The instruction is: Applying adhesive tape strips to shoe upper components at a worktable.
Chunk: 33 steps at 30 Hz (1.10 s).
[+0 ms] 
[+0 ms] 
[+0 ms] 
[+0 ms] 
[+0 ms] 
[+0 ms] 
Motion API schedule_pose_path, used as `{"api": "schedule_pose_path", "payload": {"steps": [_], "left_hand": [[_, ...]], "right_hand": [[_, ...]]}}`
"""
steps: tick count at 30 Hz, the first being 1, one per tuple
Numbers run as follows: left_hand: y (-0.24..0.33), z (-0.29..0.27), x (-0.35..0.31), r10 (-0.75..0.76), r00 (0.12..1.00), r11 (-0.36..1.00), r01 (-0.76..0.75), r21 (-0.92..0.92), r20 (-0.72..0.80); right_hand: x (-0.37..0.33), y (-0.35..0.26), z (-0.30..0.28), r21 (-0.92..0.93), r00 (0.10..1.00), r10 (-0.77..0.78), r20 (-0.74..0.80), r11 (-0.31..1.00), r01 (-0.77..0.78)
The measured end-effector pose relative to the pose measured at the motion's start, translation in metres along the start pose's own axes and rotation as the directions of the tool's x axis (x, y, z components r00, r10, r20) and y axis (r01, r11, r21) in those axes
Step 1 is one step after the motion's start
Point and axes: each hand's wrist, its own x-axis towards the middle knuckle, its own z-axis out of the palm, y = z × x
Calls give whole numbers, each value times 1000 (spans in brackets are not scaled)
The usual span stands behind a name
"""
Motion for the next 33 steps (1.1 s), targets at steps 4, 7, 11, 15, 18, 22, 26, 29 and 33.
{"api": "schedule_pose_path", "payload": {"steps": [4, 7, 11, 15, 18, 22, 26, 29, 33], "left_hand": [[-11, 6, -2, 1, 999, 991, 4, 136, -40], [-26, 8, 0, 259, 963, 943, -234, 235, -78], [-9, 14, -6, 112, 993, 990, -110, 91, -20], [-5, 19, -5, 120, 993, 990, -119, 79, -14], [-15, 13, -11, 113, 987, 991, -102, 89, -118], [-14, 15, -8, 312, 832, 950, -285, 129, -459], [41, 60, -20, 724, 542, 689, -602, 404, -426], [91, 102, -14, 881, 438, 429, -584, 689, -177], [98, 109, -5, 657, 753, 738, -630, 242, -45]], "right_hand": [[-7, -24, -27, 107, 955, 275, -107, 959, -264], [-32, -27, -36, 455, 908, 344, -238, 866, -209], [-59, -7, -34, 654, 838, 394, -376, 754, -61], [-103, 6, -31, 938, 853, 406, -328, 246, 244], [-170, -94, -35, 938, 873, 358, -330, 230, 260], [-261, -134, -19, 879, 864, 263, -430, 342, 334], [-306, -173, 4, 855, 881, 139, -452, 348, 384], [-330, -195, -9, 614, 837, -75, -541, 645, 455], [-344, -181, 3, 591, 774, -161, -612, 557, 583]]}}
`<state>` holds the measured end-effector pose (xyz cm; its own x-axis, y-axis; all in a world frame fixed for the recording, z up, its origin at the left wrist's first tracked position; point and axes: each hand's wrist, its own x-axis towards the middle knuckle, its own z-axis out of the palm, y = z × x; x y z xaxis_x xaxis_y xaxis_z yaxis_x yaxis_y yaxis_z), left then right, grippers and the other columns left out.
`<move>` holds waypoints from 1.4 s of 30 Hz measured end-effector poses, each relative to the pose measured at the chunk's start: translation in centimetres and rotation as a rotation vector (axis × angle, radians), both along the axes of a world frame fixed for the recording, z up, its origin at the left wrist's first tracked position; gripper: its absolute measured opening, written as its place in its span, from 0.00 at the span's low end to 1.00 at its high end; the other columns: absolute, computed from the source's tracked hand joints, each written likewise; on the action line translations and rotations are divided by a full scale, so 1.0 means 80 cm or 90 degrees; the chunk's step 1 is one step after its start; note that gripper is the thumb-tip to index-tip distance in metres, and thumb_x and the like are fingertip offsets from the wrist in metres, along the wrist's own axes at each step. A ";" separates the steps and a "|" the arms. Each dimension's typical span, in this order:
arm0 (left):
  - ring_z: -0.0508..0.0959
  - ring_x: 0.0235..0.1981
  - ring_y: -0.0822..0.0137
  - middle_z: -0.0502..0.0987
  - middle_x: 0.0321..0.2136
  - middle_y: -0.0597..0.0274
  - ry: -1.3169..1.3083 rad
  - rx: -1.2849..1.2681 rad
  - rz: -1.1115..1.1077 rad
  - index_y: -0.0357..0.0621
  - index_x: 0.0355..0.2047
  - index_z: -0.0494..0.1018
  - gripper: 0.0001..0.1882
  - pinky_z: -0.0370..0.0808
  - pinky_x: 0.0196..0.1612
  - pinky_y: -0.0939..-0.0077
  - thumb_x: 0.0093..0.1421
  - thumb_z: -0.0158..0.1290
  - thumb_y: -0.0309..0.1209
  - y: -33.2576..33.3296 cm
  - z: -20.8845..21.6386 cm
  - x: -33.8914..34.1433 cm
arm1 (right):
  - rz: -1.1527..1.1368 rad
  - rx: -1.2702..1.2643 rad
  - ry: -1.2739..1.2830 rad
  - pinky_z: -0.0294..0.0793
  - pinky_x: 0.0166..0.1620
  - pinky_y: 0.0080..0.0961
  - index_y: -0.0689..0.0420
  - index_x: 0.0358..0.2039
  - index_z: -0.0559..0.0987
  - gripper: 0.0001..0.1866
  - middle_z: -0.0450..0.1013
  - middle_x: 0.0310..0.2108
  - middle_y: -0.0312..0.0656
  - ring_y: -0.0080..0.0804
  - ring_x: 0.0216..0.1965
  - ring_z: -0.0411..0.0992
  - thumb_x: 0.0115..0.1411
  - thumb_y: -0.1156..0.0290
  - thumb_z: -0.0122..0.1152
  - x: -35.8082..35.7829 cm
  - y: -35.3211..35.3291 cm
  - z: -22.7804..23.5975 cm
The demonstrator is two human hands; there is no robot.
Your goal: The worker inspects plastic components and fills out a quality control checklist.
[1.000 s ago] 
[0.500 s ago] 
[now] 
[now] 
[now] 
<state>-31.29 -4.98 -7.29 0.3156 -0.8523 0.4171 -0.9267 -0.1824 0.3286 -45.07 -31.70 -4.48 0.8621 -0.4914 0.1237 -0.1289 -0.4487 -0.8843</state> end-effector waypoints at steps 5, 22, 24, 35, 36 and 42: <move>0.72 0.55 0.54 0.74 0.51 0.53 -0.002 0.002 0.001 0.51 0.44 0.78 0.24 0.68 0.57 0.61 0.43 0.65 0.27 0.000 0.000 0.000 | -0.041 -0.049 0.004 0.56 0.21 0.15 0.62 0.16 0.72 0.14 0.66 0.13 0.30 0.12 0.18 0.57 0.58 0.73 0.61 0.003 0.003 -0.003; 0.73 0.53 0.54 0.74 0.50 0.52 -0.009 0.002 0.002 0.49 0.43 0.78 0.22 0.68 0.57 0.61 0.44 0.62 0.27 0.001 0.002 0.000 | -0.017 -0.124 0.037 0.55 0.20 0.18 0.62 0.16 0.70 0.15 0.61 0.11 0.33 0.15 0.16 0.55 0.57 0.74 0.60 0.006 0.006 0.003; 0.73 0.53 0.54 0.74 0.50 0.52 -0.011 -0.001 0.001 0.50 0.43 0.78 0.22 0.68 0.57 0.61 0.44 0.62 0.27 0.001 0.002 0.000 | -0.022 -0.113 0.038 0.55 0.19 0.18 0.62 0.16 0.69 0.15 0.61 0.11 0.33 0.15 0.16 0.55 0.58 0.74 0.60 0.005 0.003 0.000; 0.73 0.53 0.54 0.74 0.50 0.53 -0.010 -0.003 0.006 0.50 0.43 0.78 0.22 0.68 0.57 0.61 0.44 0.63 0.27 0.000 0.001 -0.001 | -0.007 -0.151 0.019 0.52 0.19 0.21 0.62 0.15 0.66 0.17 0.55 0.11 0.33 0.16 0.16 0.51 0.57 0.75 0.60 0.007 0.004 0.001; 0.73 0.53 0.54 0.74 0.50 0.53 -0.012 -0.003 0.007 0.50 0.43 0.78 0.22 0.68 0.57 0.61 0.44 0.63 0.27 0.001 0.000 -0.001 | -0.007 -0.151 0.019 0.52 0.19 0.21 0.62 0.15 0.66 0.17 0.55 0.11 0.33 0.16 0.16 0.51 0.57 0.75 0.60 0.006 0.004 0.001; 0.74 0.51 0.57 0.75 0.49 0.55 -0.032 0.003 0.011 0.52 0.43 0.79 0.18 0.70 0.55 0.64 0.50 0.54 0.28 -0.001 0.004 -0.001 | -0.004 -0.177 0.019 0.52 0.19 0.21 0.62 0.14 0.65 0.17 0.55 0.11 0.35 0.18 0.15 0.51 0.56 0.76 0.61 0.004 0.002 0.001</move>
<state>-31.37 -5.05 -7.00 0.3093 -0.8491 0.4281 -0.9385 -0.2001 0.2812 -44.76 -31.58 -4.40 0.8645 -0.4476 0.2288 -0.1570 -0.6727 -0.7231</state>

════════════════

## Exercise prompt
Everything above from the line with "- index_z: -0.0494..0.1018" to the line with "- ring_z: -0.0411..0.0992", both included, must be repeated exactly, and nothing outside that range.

## Written response
  - index_z: -0.0494..0.1018
  - gripper: 0.0001..0.1882
  - pinky_z: -0.0370..0.0808
  - pinky_x: 0.0196..0.1612
  - pinky_y: -0.0939..-0.0077
  - thumb_x: 0.0093..0.1421
  - thumb_z: -0.0158..0.1290
  - thumb_y: -0.0309..0.1209
  - y: -33.2576..33.3296 cm
  - z: -20.8845..21.6386 cm
  - x: -33.8914..34.1433 cm
arm1 (right):
  - rz: -1.1527..1.1368 rad
  - rx: -1.2702..1.2643 rad
  - ry: -1.2739..1.2830 rad
  - pinky_z: -0.0294..0.0793
  - pinky_x: 0.0166..0.1620
  - pinky_y: 0.0080..0.0961
  - index_y: -0.0689..0.0420
  - index_x: 0.0358..0.2039
  - index_z: -0.0559..0.0987
  - gripper: 0.0001..0.1866
  - middle_z: -0.0450..0.1013
  - middle_x: 0.0310..0.2108
  - middle_y: -0.0312..0.0656
  - ring_y: -0.0080..0.0804
  - ring_x: 0.0216..0.1965
  - ring_z: -0.0411..0.0992

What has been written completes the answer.